- [ASSIGNED TASK]: Below are entries. Copy exactly the lines running from the line that holds "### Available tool" to the line that holds "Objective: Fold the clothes", with both ends included.

[Records drawn from a dataset]
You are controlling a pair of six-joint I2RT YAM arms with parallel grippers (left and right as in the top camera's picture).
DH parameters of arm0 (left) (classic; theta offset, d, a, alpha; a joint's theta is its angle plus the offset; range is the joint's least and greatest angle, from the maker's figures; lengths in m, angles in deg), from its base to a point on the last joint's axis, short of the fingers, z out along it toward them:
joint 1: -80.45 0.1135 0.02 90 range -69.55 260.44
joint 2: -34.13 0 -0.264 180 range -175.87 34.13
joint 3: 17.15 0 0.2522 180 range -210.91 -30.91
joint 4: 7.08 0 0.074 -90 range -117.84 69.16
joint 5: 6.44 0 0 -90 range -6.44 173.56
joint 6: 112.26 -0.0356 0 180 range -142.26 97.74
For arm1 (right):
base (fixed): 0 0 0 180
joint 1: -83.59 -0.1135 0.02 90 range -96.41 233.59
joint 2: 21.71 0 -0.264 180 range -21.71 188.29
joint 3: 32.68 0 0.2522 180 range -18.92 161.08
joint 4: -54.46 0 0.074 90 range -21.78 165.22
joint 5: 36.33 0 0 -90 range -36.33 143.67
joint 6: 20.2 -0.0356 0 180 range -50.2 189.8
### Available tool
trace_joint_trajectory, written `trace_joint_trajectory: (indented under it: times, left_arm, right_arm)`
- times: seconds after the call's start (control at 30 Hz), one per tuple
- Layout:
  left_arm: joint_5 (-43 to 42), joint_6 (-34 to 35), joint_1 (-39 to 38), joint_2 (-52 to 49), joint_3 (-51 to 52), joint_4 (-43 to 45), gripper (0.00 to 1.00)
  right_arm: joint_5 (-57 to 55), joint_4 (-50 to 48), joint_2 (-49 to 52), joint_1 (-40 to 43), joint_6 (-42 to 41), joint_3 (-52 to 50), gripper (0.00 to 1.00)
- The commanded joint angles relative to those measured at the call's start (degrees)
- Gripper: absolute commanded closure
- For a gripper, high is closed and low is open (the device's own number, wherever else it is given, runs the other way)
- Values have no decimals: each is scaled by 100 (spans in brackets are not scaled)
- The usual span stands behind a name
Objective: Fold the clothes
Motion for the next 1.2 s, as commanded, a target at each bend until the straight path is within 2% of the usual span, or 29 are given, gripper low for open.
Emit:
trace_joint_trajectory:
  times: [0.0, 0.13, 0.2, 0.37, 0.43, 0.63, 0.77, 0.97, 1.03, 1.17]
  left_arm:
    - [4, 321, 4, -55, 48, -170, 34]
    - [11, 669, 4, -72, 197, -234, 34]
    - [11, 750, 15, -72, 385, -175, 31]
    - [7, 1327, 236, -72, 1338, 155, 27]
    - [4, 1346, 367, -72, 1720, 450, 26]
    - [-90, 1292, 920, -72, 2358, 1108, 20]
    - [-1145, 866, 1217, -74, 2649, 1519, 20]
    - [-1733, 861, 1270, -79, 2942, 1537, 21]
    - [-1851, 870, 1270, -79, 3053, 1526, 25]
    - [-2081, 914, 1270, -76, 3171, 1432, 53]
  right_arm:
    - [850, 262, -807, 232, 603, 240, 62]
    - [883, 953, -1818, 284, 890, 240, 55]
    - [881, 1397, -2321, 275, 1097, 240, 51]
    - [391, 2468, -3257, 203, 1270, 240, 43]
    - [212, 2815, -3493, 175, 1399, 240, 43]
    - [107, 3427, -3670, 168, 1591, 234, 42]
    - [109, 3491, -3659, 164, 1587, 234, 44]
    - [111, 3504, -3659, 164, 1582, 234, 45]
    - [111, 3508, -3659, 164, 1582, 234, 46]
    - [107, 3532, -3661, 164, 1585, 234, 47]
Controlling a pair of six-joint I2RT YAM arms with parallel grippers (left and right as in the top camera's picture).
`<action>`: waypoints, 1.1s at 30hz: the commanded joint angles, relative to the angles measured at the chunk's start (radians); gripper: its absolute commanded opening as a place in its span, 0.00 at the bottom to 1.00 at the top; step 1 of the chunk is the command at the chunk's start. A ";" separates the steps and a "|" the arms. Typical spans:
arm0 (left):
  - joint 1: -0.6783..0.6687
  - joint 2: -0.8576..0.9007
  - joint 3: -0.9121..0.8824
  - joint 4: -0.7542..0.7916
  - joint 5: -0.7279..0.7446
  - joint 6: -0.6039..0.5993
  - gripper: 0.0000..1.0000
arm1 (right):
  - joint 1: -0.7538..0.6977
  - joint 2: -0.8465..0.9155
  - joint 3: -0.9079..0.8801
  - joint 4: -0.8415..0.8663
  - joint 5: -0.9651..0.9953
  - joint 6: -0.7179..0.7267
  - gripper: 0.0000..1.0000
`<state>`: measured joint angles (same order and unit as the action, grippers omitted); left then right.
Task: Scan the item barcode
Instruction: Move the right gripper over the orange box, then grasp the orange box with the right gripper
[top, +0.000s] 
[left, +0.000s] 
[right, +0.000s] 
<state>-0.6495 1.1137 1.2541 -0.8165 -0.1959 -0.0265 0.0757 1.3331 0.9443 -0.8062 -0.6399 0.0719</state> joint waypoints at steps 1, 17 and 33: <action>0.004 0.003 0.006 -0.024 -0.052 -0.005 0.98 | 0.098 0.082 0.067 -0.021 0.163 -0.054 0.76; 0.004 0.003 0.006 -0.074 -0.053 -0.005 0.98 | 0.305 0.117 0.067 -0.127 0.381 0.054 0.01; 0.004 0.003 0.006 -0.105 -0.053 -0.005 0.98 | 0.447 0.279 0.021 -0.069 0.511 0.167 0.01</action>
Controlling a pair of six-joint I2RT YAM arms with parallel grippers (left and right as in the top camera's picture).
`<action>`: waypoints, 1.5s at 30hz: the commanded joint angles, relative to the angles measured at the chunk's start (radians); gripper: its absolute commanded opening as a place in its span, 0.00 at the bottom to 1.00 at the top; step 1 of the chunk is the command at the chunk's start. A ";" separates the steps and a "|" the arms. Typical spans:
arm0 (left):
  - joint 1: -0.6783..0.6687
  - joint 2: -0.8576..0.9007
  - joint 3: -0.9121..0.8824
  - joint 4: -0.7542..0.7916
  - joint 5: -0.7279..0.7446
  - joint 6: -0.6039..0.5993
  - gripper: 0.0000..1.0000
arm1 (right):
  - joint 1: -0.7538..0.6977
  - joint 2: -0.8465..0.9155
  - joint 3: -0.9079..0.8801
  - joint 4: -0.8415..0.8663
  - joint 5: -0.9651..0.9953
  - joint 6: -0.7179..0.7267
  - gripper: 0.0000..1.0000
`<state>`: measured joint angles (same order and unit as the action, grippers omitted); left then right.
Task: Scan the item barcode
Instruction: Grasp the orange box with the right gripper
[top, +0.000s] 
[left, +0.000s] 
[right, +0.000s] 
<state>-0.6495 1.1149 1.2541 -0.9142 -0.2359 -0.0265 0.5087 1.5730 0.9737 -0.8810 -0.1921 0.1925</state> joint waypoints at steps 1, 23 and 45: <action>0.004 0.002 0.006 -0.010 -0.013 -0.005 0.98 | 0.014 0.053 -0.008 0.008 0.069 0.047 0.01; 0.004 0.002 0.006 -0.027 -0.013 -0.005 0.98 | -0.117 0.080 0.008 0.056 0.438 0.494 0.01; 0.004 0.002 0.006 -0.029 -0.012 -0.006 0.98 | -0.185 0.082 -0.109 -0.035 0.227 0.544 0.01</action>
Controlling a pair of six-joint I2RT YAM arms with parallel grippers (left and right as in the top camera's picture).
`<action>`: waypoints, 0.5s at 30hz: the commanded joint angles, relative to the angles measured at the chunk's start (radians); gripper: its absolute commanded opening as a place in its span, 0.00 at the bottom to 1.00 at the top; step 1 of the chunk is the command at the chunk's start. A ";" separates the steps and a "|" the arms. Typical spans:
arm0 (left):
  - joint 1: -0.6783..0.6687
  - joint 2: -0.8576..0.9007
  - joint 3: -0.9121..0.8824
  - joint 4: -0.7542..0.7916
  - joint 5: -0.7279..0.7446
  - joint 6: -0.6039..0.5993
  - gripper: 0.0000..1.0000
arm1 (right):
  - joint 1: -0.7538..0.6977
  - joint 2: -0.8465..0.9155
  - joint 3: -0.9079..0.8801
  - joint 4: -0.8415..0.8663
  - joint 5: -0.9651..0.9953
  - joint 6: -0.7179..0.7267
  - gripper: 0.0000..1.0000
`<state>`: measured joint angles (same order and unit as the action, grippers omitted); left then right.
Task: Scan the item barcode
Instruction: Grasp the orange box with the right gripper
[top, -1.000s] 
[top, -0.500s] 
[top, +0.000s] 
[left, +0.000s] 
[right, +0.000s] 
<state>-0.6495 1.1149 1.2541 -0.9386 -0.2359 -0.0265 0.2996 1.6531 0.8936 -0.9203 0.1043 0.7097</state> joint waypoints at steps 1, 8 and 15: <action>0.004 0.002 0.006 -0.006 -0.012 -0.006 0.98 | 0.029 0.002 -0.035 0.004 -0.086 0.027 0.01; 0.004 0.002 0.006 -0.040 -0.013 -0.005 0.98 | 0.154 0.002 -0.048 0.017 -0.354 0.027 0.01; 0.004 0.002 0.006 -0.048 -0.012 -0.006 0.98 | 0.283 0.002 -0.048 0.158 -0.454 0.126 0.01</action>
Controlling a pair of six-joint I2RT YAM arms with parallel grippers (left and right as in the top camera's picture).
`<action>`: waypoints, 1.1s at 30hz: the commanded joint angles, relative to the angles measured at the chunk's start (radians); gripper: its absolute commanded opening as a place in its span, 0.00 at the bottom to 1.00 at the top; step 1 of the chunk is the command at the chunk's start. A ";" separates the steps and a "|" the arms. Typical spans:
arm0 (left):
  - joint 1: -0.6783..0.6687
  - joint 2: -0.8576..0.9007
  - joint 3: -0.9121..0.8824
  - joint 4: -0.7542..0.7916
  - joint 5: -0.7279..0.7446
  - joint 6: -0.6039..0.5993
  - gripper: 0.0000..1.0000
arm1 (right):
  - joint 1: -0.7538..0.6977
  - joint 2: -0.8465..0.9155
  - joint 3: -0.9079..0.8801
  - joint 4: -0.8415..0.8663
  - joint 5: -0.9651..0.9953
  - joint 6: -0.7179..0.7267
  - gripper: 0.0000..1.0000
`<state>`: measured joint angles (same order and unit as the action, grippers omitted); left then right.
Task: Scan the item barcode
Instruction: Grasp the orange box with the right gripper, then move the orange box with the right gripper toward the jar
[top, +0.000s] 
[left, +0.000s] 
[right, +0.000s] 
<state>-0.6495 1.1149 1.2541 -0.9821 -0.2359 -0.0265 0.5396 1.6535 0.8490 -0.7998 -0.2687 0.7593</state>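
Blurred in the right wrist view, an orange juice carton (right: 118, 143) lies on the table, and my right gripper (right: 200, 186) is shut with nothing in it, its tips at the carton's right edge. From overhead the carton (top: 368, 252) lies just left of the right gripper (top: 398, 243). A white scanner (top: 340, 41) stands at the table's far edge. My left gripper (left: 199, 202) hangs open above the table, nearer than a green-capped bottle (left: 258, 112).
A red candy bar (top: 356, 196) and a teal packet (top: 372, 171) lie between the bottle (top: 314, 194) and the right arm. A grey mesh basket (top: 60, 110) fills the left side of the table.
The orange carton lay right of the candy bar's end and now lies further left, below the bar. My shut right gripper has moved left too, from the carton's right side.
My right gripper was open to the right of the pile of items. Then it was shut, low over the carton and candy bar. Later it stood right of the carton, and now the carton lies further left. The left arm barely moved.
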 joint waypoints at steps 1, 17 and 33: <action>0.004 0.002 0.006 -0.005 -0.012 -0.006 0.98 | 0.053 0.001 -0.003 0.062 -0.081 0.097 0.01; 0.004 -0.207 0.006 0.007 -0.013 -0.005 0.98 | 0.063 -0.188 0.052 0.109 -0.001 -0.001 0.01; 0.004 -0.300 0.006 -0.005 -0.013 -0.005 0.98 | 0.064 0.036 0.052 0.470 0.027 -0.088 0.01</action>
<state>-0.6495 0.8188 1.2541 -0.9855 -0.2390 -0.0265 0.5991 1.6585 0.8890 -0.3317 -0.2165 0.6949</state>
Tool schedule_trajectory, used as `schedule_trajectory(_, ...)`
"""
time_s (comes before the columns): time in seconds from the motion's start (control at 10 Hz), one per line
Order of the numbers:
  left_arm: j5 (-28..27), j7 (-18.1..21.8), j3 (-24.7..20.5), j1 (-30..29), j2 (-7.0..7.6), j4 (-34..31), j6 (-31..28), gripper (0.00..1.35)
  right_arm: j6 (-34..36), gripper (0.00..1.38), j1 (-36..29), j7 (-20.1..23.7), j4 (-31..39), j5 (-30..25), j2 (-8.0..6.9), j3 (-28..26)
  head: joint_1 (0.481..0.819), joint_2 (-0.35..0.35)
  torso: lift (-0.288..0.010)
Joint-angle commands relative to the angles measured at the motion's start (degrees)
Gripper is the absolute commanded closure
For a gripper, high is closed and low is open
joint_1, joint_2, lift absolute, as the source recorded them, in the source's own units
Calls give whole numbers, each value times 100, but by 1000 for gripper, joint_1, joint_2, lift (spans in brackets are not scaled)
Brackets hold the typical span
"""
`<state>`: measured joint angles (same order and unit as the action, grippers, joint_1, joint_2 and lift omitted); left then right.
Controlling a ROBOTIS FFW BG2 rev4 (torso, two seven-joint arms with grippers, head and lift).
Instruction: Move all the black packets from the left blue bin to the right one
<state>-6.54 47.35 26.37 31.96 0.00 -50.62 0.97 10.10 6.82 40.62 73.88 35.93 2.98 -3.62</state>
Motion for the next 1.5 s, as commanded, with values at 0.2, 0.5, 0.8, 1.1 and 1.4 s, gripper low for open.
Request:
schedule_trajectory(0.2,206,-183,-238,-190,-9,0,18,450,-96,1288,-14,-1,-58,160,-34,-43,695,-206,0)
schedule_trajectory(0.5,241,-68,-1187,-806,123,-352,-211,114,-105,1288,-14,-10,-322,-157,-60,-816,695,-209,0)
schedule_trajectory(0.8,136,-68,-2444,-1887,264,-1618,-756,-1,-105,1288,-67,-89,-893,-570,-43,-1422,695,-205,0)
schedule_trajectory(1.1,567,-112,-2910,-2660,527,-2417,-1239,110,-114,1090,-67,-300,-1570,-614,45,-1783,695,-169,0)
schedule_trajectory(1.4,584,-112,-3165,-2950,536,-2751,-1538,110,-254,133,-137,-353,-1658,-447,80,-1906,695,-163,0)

- [SOLUTION]:
### Available tool
trace_joint_trajectory, written `trace_joint_trajectory: (indented under it: times, left_arm, right_arm)`
- times: seconds after the call's start (control at 30 Hz), one per tuple
- Layout:
  left_arm: joint_5 (-43 to 42), joint_6 (-34 to 35), joint_1 (-39 to 38), joint_2 (-52 to 49), joint_3 (-51 to 52), joint_4 (-43 to 45), gripper (0.00 to 1.00)
  right_arm: joint_5 (-57 to 55), joint_4 (-50 to 48), joint_2 (-49 to 52), joint_1 (-40 to 43), joint_6 (-42 to 41), joint_3 (-52 to 50), gripper (0.00 to 1.00)
- The commanded joint angles relative to those measured at the call's start (degrees)
- Gripper: absolute commanded closure
- For a gripper, high is closed and low is open (the device's own number, wherever else it is given, runs the other way)
- Values have no decimals: each is scaled by 100 (spans in brackets are not scaled)
- The usual span stands behind a name
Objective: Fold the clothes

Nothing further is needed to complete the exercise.